Nitrogen removal crash of denitrification in anaerobic biofilm reactor due to dissimilatory nitrate reduction to ammonium (DNRA) for tofu processing wastewater treatment: Based on microbial community and functional genes

Abstract

Nitrogen removal crash of denitrification in an anaerobic biofilm reactor (ABR) occurred during tofu processing wastewater treatment. This study discovered that the crash occurred due to dissimilatory nitrate reduction to ammonium (DNRA) based on the microbial community and their functional genes. Metagenomic analysis and enzyme activity measurements were carried out to identify variations of microbial communities and their functional genes encoded for denitrification and DNRA. Total nitrogen removal efficiency of the ABR was maintained at approximately 78 ± 2 % during Stage 1 but decreased from 82 to 52 % during Stage 2 (nitrogen removal crash phase).
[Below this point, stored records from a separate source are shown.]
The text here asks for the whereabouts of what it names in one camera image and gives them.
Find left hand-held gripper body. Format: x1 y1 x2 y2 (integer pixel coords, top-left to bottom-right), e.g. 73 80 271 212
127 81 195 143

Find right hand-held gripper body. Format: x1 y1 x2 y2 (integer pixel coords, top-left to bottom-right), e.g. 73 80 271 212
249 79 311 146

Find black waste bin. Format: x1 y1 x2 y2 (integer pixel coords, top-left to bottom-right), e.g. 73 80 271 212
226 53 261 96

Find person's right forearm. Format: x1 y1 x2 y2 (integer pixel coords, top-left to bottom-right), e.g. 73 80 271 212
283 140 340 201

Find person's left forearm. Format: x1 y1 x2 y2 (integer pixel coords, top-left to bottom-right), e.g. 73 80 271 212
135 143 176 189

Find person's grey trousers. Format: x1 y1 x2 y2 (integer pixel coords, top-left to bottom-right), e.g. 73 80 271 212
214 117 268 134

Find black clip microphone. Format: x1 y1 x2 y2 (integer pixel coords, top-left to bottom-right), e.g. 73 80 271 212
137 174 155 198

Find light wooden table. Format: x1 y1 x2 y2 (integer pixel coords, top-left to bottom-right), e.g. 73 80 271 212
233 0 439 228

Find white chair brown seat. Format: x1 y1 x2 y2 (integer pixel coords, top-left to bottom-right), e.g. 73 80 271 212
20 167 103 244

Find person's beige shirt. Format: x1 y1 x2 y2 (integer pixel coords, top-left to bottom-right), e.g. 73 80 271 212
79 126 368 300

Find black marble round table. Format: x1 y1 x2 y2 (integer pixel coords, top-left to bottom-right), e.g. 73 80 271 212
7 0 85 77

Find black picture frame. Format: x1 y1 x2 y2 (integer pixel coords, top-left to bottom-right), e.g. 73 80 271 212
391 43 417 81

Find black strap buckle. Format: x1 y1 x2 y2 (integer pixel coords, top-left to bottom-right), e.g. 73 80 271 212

Moreover, NO2−-N and NH4+-N increased during this crash phase with stable NO3−-N removal rate (86 ± 2 %), indicating DNRA in the ABR. Functional gene analysis found a decrease of bacteria with nitrite reductase and nitric oxide reductase, especially NirK and NorC, excluding microorganisms, containing nitrous oxide reductase, variation during the ABR operation. Most DNRA bacteria increased and replaced denitrifies as the dominant nitrate-reducing microorganisms in Stage 2. Moreover, the activities of denitrification functional enzymes, especially nitrite reductase and nitric oxide reductase, decreased from Stage 1 to Stage 2, while the DNRA nitrite reductase showed a noticeable increase. During stages 1 and 2, the tofu processing wastewater contained a high COD:TN ratio of 7.3–9.1, directly inhibiting denitrification and promoting DNRA. The COD:TN ratio reduction in Stage 3 led to denitrification recovery and DNRA inhibition. Therefore, the nitrogen removal crash in the ABR was due to DNRA, which resulted from the high COD:TN ratio.